WO2016000414A1 - Valley-fill current correction and dimmable led drive circuit - Google Patents

Abstract

Disclosed is a valley-fill current correction and dimmable LED drive circuit. The circuit comprises a valley-fill circuit for correcting an input current after rectification, a switch circuit connected in parallel to an output terminal of the valley-fill circuit, and a feedback circuit for providing a load current feedback. By means of the present invention, the valley-fill current correction and dimmable LED drive circuit meets the Energy Star requirements for the SSL power factor, has high efficiency and can satisfy the required index of EN55015B (EMI). Controllable LED dimming is achieved through a switch controller. The LED drive circuit has such functions as over-voltage protection, hysteretic thermal shutdown protection, automatic start-up, and output short circuit protection.

Description

Filling type current correction dimmable LED driving circuit Technical field

The invention relates to an LED driving circuit, in particular to a valley filling current correcting dimmable LED driving circuit.

Background technique

LED lamp has the advantages of energy saving, long service life and low driving voltage. It is a new type of green environmental protection light source, widely used in reading lamps, flashlights, car headlights, small spotlights, signs, dome lighting, decorative lights and other occasions. in. The LED lamp needs to adopt constant current driving mode to ensure its normal illumination, and it is of great significance to reduce the total harmonic distortion of the LED lamp driving power supply, solve the linear capacitance problem and improve the power factor.

Summary of the invention

The technical problem to be solved by the embodiments of the present invention is to provide a valley-filled current-correcting dimmable LED driving circuit. It can improve the power factor of the LED driver circuit, significantly reduce the total harmonic distortion, and effectively control the stability of the LED operating current.

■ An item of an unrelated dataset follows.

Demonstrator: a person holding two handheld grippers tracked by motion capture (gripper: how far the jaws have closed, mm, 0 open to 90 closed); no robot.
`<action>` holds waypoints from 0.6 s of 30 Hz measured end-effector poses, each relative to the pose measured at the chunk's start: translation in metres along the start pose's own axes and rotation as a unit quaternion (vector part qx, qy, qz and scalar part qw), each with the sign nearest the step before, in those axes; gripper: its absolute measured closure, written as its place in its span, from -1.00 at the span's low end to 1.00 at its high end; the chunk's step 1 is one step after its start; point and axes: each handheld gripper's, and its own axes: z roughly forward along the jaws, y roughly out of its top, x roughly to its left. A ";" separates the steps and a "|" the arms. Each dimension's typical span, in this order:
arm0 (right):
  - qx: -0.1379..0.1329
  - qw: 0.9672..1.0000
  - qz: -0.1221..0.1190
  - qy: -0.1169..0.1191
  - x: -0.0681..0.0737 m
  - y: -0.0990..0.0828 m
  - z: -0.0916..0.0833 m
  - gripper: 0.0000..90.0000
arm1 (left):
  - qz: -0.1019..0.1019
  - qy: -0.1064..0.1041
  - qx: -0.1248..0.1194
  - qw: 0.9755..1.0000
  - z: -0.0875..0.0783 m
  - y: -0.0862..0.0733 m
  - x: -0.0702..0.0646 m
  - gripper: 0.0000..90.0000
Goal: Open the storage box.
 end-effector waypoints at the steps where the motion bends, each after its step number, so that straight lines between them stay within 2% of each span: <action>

In order to solve the above technical problem, an embodiment of the present invention provides a valley-filled current-correcting dimmable LED driving circuit, including a valley-filling circuit for correcting a rectified input current, which is connected in parallel to the output of the valley-filling circuit. Switching circuit and feedback circuit providing load current feedback;

The switch circuit has a storage inductor L3 and a switch controller U1 that functions as a switch for the energy storage inductor L3. When the switch controller U1 is turned off, the energy storage inductor L3 is given by the first isolation diode VD1. The storage capacitor C3 is charged.

It should be noted that the first Zener diode VS1 is an ultrafast recovery diode or a Schottky rectifier diode.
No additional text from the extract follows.